L’ufficio del premier cinese Li Keqiang ha anticipato i contenuti del nuovo piano cinese per la riduzione delle emissioni. L’annuncio è arrivato a seguito di un colloquio a Parigi tra Li Keqiang e il primo ministro francese Hollande. Secondo il comunicato, la Repubblica popolare si impegnerà a ridurre le emissioni di Co2 del 60-65 per cento per unità di Pil entro il 2030, basandosi sui dati raccolti nel 2005. Il nuovo impegno modifica le stime precedenti di riduzione del 40-45 per cento per unità di Pil entro il 2020. La Cina è il primo paese al mondo per emissioni di Co2.

GIAPPONE – un milione di firme contro la legge di cooperazione difensiva con Usa
Gruppi pacifisti e attivisti hanno presentato una petizione al Parlamento giapponese con oltre 1 milione di firme contro la proposta di legge del governo Abe che, in nome della cooperazione difensiva con gli USA, prevederebbe un’espansione delle prerogative (in senso di possibile ricorso alle armi in funzione di attacco) delle forze militari giapponesi. Il governo vuole a tutti i costi raggiungere l’obiettivo entro l’anno e perciò ha deciso di prolungare l’attuale sessione parlamentare di tre mesi. Ma migliaia di cittadini sono preoccupati dal progetto che porterebbe i soldati giapponesi in guerra dopo 70 anni dalla fine della seconda guerra mondiale.

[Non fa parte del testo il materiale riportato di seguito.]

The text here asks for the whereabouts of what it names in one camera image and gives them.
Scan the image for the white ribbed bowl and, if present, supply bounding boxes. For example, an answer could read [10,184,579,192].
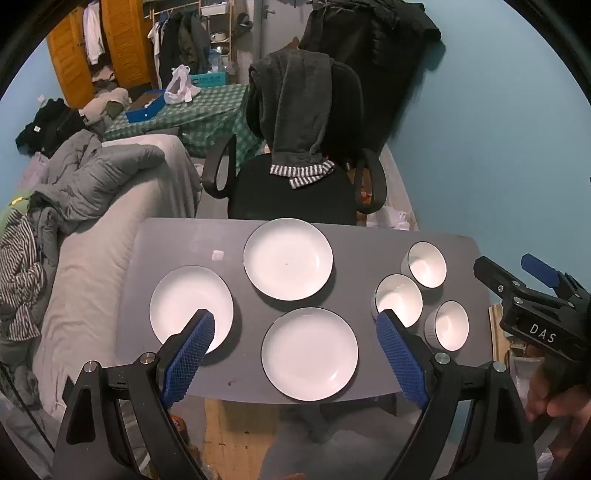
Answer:
[372,274,424,328]
[401,241,448,289]
[424,300,470,352]

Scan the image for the white plastic bag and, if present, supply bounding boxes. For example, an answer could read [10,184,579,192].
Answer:
[164,65,201,106]

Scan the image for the person's right hand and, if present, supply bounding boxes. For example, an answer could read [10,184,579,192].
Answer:
[526,360,591,462]

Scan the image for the white plate with dark rim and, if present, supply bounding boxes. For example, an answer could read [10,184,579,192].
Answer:
[149,266,234,354]
[243,218,334,300]
[261,307,359,401]

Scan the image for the green checkered tablecloth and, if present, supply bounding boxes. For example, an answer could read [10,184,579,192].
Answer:
[104,83,264,160]

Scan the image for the dark hanging jackets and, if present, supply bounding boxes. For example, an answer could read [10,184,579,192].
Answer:
[150,11,211,88]

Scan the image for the grey door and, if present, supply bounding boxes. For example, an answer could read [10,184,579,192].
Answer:
[256,0,315,61]

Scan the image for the striped cloth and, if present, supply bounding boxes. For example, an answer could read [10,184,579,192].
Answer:
[0,212,47,342]

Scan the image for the bin with white liner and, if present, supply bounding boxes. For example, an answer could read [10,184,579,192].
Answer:
[365,205,411,232]

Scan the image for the white hanging shirt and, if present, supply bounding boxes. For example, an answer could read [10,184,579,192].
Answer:
[83,2,107,65]

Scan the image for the teal plastic crate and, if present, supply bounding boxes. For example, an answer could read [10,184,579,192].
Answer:
[190,71,229,88]

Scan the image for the beige clothes pile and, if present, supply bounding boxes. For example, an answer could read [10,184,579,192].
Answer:
[81,87,130,125]

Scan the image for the grey hoodie with striped cuffs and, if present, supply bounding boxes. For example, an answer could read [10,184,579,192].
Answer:
[249,50,335,190]

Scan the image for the wooden shelf rack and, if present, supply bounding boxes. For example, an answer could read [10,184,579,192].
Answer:
[198,0,237,77]

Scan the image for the blue flat box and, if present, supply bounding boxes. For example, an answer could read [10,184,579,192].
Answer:
[126,90,167,123]

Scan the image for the orange wooden wardrobe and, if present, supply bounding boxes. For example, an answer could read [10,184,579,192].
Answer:
[46,0,160,107]

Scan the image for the grey duvet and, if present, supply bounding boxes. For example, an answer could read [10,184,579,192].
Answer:
[28,129,167,232]

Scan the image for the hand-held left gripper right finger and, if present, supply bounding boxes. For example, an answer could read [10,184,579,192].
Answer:
[375,309,539,480]

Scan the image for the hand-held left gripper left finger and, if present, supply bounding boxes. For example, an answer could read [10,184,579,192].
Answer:
[53,308,218,480]

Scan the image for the black office chair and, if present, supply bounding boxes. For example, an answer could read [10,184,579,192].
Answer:
[201,60,389,227]

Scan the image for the black hanging coats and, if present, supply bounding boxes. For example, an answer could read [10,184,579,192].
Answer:
[298,0,441,153]

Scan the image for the green cloth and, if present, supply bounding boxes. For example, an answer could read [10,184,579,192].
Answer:
[0,196,33,232]

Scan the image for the grey bed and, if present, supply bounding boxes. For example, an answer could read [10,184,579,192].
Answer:
[32,134,204,416]

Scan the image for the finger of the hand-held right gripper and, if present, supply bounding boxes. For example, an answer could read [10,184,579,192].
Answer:
[473,257,563,311]
[521,252,591,302]

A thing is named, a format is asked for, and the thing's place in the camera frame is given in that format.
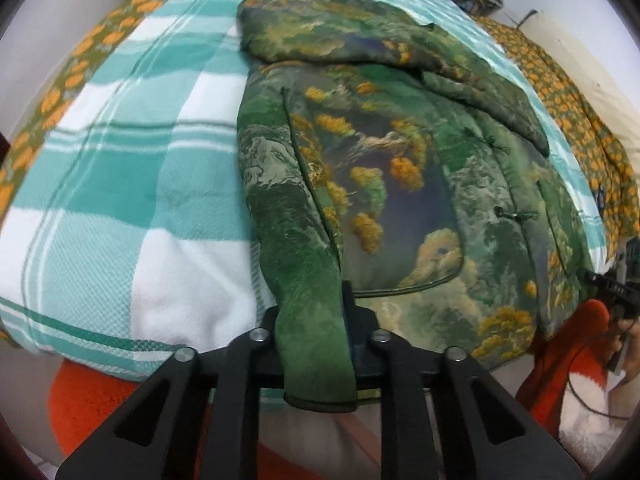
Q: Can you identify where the person's right hand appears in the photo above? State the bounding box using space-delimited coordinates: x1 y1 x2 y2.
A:
620 321 640 386

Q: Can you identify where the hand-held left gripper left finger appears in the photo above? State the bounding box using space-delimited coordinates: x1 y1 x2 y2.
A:
55 307 286 480

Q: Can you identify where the cream pillow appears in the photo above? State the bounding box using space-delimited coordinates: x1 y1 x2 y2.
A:
520 10 640 161

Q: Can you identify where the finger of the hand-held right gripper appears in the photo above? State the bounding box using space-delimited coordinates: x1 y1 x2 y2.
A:
580 269 627 298

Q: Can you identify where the green landscape print jacket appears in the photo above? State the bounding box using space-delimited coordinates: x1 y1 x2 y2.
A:
235 0 598 413

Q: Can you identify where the orange floral bed sheet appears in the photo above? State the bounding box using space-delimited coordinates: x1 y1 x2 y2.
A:
0 0 640 261

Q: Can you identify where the orange and white fleece clothing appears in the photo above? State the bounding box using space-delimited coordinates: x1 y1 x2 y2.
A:
47 299 628 480

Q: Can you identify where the black cable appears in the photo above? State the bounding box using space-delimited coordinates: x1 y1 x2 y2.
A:
565 372 628 421

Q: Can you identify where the teal white checked blanket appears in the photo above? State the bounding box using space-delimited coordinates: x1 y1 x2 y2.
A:
0 0 608 403

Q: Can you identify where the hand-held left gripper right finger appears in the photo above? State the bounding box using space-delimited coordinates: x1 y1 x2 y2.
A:
342 280 584 480

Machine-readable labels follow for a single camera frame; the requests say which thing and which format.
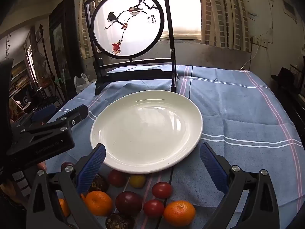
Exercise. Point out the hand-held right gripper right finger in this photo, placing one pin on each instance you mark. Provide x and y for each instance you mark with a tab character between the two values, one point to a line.
212	164

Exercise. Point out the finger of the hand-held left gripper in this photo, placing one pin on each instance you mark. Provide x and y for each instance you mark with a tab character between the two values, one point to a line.
44	113
76	116

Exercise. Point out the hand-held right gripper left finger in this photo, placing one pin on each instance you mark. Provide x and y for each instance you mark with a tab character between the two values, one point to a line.
94	164

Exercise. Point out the wrinkled dark passion fruit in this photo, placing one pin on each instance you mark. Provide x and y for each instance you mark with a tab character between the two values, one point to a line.
99	183
119	221

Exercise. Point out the large mandarin orange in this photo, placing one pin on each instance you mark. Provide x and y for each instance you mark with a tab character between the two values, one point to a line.
99	203

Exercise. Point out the yellow plum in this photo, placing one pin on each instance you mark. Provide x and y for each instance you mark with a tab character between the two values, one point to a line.
137	181

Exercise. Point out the dark red plum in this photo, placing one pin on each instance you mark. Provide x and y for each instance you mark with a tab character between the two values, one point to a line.
129	202

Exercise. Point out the red tomato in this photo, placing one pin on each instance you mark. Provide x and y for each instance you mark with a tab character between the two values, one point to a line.
153	208
162	190

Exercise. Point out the white plate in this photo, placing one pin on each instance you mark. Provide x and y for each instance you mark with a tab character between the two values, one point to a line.
145	131

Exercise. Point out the person's left hand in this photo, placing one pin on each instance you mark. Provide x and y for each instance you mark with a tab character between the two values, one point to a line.
42	166

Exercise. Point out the white plastic bag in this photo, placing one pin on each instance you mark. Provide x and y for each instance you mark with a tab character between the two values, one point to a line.
82	82

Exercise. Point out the bookshelf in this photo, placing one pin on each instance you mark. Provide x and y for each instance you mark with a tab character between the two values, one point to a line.
20	76

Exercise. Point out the blue striped tablecloth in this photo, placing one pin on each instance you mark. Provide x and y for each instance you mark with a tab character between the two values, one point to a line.
238	124

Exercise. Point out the standing fan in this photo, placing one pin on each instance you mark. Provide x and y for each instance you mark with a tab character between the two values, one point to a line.
40	62

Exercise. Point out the brick pattern curtain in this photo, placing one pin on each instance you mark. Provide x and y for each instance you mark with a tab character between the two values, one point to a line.
224	12
87	40

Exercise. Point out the round bird painting table screen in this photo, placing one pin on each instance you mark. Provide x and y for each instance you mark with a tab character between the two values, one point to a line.
128	23

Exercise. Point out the black hat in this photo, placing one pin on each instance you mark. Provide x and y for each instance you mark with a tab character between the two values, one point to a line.
283	75

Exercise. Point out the window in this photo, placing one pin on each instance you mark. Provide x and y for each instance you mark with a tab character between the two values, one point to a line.
183	4

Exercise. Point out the white wall socket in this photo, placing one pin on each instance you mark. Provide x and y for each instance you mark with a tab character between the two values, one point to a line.
259	40

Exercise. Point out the wall vent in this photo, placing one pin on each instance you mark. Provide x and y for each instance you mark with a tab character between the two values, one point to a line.
289	9

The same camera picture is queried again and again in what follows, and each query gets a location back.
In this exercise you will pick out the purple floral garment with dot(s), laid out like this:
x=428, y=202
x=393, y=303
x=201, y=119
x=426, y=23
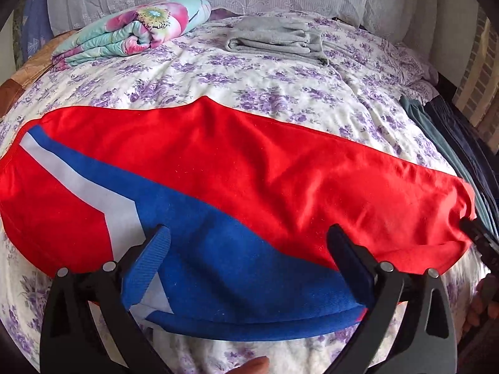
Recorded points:
x=409, y=66

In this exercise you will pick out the person's left hand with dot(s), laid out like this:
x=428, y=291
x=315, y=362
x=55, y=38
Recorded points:
x=253, y=367

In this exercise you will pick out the brown pillow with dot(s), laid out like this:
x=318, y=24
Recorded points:
x=15, y=85

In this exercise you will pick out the person's right hand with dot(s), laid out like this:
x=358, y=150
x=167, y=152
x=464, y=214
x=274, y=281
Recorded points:
x=473, y=311

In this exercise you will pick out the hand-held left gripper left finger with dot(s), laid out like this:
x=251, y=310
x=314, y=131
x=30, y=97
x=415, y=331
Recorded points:
x=148, y=265

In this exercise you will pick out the blue patterned cloth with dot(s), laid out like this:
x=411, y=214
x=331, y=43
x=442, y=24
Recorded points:
x=37, y=23

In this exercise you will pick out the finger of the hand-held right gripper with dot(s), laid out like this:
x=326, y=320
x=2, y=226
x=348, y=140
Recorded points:
x=481, y=237

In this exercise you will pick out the folded grey pants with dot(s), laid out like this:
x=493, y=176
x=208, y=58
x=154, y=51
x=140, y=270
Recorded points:
x=273, y=35

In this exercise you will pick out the red pants with blue stripe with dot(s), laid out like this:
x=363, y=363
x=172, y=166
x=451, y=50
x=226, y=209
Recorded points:
x=273, y=163

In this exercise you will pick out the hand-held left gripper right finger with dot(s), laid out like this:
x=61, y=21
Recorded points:
x=351, y=268

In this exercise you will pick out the purple floral bedsheet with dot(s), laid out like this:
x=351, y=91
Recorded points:
x=234, y=81

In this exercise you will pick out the navy pants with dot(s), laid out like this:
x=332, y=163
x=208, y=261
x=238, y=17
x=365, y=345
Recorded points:
x=460, y=136

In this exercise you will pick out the folded floral quilt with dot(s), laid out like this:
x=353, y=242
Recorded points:
x=128, y=35

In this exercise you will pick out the checkered beige curtain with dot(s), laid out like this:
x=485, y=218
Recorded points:
x=479, y=74

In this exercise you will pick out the folded dark clothes stack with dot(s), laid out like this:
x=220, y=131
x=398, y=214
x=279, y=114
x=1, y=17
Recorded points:
x=432, y=132

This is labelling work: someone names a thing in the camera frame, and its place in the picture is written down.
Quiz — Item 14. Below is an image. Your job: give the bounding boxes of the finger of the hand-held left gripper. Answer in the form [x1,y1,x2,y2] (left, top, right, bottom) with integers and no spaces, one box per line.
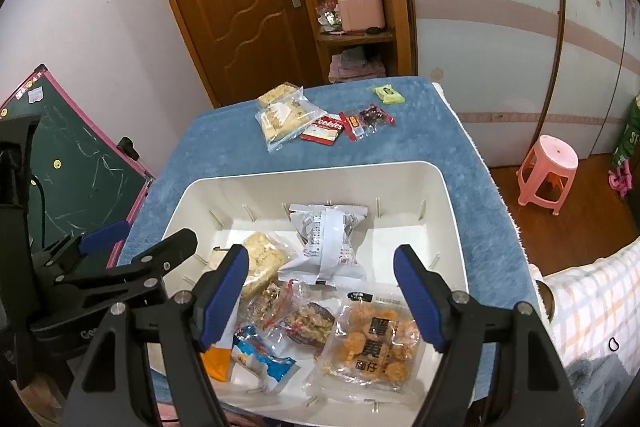
[30,228,199,333]
[31,219,130,280]

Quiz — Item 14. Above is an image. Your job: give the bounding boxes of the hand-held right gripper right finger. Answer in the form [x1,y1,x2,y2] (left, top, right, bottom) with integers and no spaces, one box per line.
[392,244,573,427]

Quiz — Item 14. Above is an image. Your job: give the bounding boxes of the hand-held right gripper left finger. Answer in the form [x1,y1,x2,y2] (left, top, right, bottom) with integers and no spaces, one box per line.
[62,244,251,427]

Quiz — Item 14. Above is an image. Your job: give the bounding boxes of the clear packet of long bread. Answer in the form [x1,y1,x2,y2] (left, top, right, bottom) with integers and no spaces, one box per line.
[239,231,291,303]

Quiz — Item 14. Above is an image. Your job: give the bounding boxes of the orange and white snack packet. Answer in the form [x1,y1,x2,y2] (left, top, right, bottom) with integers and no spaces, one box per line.
[200,342,236,383]

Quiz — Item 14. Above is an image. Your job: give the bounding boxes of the clear packet of round cookies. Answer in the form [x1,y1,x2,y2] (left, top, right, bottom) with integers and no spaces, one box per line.
[305,289,426,395]

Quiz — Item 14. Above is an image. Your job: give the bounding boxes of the blue and white snack packet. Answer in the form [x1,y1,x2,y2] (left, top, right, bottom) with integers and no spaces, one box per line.
[231,324,301,395]

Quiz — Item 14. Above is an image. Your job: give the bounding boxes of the clear packet of mixed nuts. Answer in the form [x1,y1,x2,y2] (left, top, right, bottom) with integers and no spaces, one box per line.
[250,279,341,348]

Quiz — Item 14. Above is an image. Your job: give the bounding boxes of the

INDIA – Meno 31 per cento nelle defecazioni all’aperto, secondo l’Onu

Foto credit: thehindu.com

Un rapporto delle Nazioni Unite indica che l’India, rispetto ai dati del 1990, è riuscita a diminuire del 31 per cento il numero di cittadini che defecano all’aperto, una delle piaghe del paese fonte di diffusione di malattie e causa di malnutrizione cronica. La riduzione, in numeri assoluti, è pari a 394 milioni di indiani che utilizzano ora sanitari e hanno accesso ad acqua corrente, in seguito a diverse campagne ad hoc messe in campo sia dal governo federale indiano che dalle Nazioni Unite, attraverso l’Organizzazione mondiale della sanità. L’Oms ha descritto i progressi fatti dall’India come "moderati". Nonostante i buoni risultati, il rapporto indica però come la strada sia ancora molto lunga, specie nell’assicurare acqua potabile alle fasce più povere della popolazione indiana.